04. Januar 2011 Lesezeit: ~4 Minuten

Portrait eines Unbekannten

Menschen – wir sind nach unserem Wesen nach ziemlich gleich, nach Fähigkeiten, Aussehen und Charakter jedoch unterschiedlich. Das ist es, was mich bei dem Fotografieren von Menschen fasziniert – die Einzigartigkeit von jedem von uns.

Seit einigen Monaten habe ich begonnen, Menschen in der Straße zu fotografieren, teilweise inspiriert von hervorragenden Fotos auf Flickr. Dabei entstanden viele „candid“ Aufnahmen von Passanten. Hier würde ich gerne ein Bild vorstellen, das ausnahmsweise ein „normales“ Portrait darstellt, jedoch ein Portrait von einem Unbekannten.

An dem Tag als dieses Bild entstand, habe ich mich sehr gefreut, endlich mal wieder auf die Straße zu gehen und ein paar Bilder von interessanten Menschen zu schießen. Ich habe meine Freundin nach Heidelberg begleitet und hatte den ganzen Tag für mich, also fürs Fotografieren.

Als Street-Fotograf finde ich es immer aufregend, in einer unbekannten Stadt zu sein. Nach einigen Stunden wollte ich endlich mal eine Pause anlegen und machte noch einige Fotos von spielenden Spatzen.

Plötzlich hörte ich eine Stimme hinter mir: „Mach mal ein Foto von mir!“.

Überrascht drehte ich mich um und sah einen Mann mit einem großen Bart und einem Lederhut. Was ich noch interessanter fand waren seine Sonnenbrillen, an dem Tag war es ja bewölkt und stürmisch. Natürlich wollte ich ein Foto von ihm machen. Die Tatsache aber, dass er mich angesprochen hat und nicht ich ihn, hat mich überrascht und ich konnte anfags nur noch zögerlich einwilligen.

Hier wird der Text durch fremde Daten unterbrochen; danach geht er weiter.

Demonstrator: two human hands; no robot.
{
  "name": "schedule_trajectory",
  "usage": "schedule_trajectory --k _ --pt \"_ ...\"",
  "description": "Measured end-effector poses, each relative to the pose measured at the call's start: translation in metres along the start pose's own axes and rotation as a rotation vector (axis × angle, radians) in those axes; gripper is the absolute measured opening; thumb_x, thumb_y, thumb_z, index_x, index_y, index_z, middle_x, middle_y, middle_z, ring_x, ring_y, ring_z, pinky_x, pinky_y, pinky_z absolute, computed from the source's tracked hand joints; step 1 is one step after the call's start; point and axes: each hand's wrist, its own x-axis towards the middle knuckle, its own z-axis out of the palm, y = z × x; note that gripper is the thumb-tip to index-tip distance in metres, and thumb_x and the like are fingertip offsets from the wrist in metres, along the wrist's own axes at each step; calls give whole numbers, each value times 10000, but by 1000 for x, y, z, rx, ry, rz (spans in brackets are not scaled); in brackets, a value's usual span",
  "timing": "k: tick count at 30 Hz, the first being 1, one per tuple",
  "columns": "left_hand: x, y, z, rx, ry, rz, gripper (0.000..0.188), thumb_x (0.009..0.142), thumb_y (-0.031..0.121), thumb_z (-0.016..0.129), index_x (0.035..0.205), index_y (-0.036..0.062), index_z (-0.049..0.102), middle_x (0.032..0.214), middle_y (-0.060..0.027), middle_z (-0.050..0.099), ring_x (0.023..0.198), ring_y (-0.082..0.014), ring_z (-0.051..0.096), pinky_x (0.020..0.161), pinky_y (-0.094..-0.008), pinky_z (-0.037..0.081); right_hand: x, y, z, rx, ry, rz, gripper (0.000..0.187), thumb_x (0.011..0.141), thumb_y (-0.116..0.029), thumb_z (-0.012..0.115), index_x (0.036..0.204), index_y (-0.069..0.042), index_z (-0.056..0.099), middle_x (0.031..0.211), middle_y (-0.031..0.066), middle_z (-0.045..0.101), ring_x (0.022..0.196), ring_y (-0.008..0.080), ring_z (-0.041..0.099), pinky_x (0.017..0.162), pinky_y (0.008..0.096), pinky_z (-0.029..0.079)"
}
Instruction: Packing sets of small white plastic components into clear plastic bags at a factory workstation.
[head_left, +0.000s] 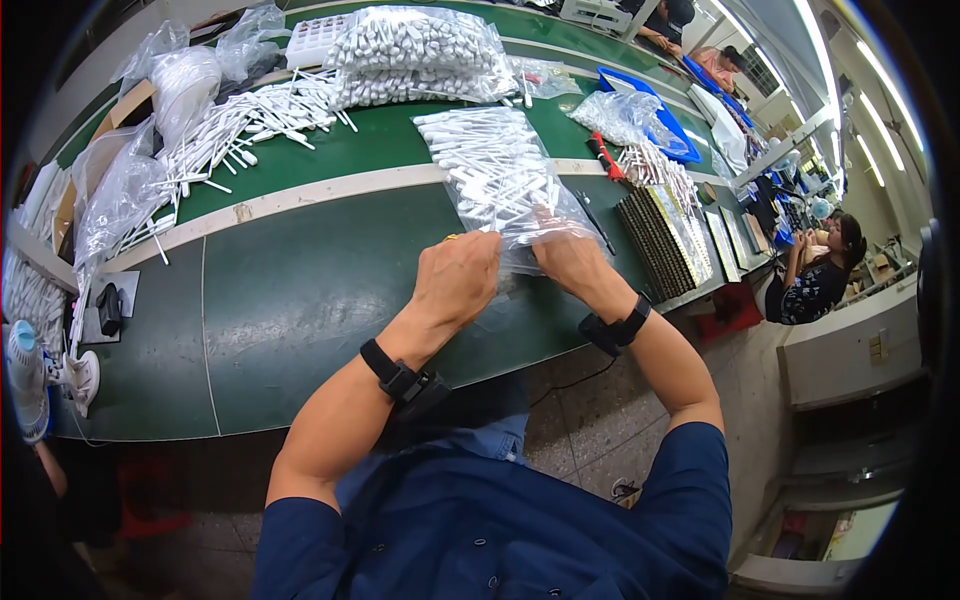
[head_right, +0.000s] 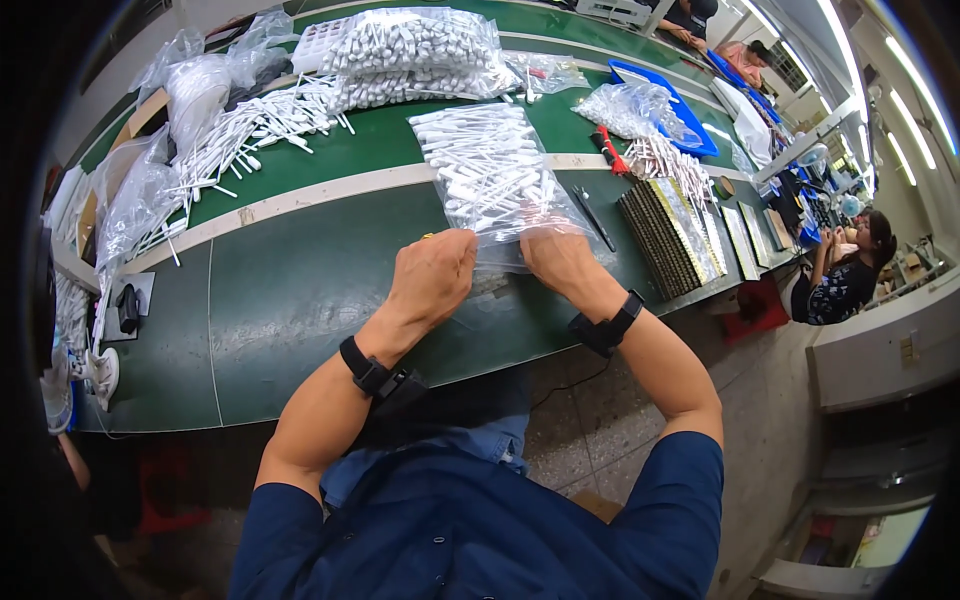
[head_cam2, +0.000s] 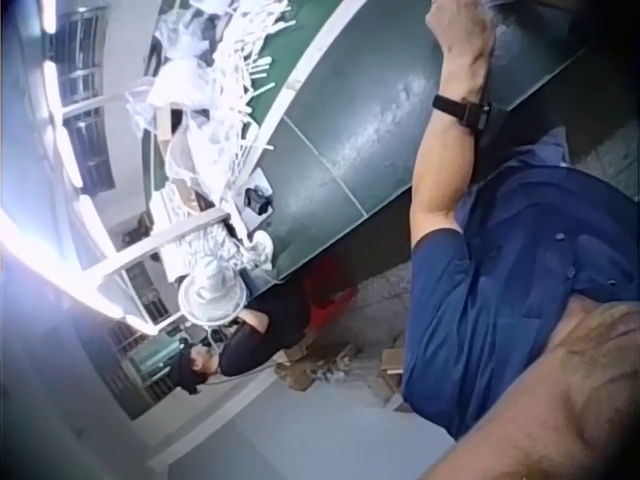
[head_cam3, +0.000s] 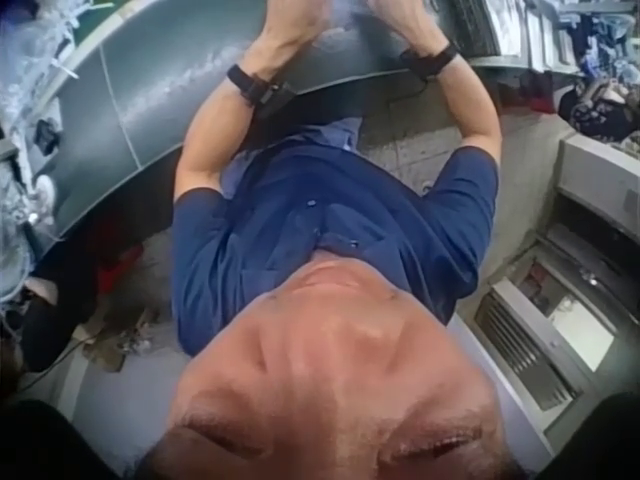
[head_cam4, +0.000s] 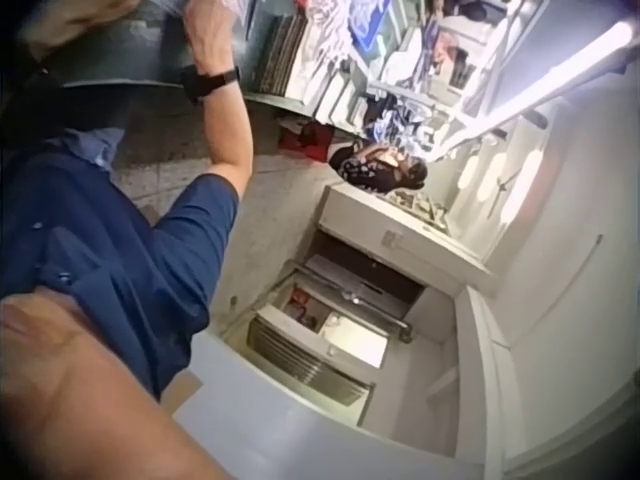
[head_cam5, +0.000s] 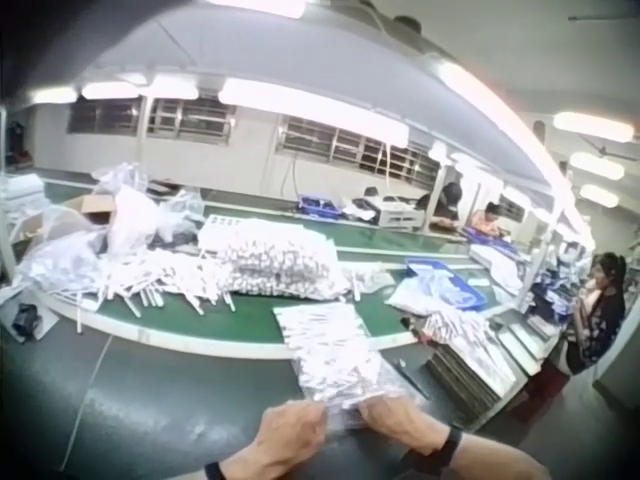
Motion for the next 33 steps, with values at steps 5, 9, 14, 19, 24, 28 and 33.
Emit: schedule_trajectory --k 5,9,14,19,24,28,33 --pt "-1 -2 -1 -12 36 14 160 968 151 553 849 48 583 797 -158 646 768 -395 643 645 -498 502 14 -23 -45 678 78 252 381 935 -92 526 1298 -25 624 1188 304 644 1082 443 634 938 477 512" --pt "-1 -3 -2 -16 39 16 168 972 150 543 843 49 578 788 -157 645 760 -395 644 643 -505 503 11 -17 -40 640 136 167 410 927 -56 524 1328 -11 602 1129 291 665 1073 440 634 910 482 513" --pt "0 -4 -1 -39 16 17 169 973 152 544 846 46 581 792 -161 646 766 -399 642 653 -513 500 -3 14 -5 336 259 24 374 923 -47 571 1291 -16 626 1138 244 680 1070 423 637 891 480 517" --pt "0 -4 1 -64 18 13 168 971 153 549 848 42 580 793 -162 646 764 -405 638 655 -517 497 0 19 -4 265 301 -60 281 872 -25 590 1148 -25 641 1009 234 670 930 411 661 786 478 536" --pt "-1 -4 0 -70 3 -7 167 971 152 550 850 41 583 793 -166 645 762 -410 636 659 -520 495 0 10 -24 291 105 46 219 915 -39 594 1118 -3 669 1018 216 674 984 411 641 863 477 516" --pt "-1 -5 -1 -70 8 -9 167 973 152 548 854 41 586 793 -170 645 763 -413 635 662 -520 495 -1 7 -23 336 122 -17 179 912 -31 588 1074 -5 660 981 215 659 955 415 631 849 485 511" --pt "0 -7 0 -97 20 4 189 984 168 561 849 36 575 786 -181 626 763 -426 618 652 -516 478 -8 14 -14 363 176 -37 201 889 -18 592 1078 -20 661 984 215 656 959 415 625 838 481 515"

Schnell wechselte ich das Objektiv auf meine treue 5D, er setzte sich auf eine Treppe und ich schoß drei Bilder. Dabei habe ich die Blende des Canon 50mm f1.4 auf 1.8 eingestellt, um mehr Details in den Augen und dem Bart zu bekommen. Ich wußte sofot, dass die Aufnahmen gut geworden sind. Es hat einfach alles gepasst.

Das Licht fiel weich auf das Gesicht des Unbekannten und viele Anweisungen brauchte ich auch nicht zu machen. Der Mann hat von sich aus auf einem der Fotos ein Auge geschlossen, sein anderes Auge blickte direkt in die Kamera. Ich habe ihm die Bilder gezeigt und versprochen einen Bild per E-Mail und ein Link zu meinem Flickr-Stream zu schicken. Er hatte aber keine Mail-Adresse, also fragte ich nach der Postanschrift.

Wir haben uns dann noch ein paar Minuten unterhalten, ich schilderte ihm warum ich in Heidelberg bin, er erzählte mir ein bisschen über sein Leben. Nach einer freundlichen Verabschiedung setzte ich meinen Spaziergang durch die feuchten Gassen der heidelberger Innenstadt fort.

Zu Hause eingetroffen war natürlich dieses Bild das erste, was ich bearbeiten wollte. Ich mag es, meinen Bildern einen Film-Look zu geben, zumindest von den Farben her. Deswegen setzte ich einen blau-grünen Filter über das Foto und erhöhte den Kontrast. Die Farbbalance veränderte ich auch, wobei ich jeweils die Rotwerte in den Highlights und die Blauwerte im Schattenbereich erhöhte. Die Sättigung habe ich dann wiederum ein wenig verringert und fertig war das Bild.

Unter vielen Fotos, die ich auf Flickr habe ist dieses wahrscheinlich das beste. Für mich ist es das auf jeden Fall, vor allem wegen der Erinnerungen, die ich mit diesem Bild verbinde. Kurz vor Silvester ist es immer schön gute Vorsätze für das nächste Jahr zu haben. Was das Fotografierern angeht, habe ich auf jeden Fall den Willen mehr solche „menschliche“ Aufnahmen machen zu dürfen (mittlerweile ist es nach Silveser, wir haben die Passage aber dringelassen – d. R.)

Nachdem ich das Foto auch auf Papier hatte, habe ich es per Post verschickt. Eine Woche später bekam ich eine Antwort von dem nicht mehr Unbekannten. Er hat sich sehr über die Aufnahmes gefreut. Ich mich auch.